The only issue I have with Corporatocracy lies in the fact that it doesn’t quite distinguish itself as much as I would’ve liked, especially from last year’s The Age Of Dumb. The songs sound like they were written around the same time as that album, so it feels a bit like too much, too fast, and it suffers a bit from the tunes blurring together. The twenty minutes present are quality, violent songs, and Afgrund have a knack for the sort of riffs that will whirl a crowd into an absolute frenzy. However, even at twenty minutes, sometimes you still get lost in understanding what song you’re on, so you wind up with a double-edged sword. Sometimes, it’s easy to just let this release spin and spin, and it never loses its ability to expel energy into the listener. Other times though, you wonder if some of the songs are a little faceless up front and can’t help but question what all the yelling is actually about.

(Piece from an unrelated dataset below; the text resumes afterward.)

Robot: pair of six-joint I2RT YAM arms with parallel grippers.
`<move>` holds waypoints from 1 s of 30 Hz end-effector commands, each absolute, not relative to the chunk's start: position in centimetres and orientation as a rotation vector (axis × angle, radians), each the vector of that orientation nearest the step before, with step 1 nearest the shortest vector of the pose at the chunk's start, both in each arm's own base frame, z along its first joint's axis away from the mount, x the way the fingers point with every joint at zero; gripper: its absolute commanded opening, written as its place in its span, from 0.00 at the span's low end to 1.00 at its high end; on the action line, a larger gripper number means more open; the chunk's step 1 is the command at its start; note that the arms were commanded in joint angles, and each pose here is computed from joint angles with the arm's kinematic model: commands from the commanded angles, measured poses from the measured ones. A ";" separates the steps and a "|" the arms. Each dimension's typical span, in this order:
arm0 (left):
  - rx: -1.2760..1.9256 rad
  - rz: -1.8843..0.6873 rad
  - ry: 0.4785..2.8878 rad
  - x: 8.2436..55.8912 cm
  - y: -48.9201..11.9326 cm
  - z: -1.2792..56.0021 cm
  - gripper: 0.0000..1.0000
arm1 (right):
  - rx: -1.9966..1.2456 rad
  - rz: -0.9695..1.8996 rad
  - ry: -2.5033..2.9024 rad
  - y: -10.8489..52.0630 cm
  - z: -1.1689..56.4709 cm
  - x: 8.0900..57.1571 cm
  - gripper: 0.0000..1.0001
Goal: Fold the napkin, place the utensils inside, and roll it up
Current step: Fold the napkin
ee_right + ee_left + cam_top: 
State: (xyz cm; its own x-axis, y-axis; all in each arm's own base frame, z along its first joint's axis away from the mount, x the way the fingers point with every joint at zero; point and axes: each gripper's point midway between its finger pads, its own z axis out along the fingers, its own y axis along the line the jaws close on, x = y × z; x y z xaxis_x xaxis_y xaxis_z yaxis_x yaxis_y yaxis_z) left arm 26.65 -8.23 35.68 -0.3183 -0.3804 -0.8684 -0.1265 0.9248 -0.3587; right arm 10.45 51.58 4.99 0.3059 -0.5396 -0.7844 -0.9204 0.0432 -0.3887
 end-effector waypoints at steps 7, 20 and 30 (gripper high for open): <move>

Afrgund are great at the punchy sort of three-word-sentence lyrics that make messages super-easy to convey. Though the messages conveyed are relatively common, Afgrund are beyond the pale of being pissed off and now forcing you to be pissed off, too. Corporatocracy feels like a face-value disc, where every hand is played right up front, with nothing hidden. Afrgund aren’t subtle, and this disc serves as a quick hit to the system, especially as a way of holding you over while waiting for a full proper follow-up to their last full release.
Gym listening? Repeated spinning at work? Way to measure how fucking slow you are at writing a review? Fantastic. Deeper listening for the hidden subtleties of what the band are trying to say? Not so much. This music isn’t built for that though. It’s an adrenaline rush. You’re not supposed to relax to it. It’s twenty minutes, over, out, and done. It is great for that.
They have created an EP that stands up well to a pretty good slate of deathgrind coming along, especially with Mumakil out and a potential Exhale disc on the way, and even a good 48-second punch in the song “Anyx” by Quest Of Aidance. It’s enjoyable for that alone, and you may forget to cut it off before you start to notice that it really has been spinning for a while.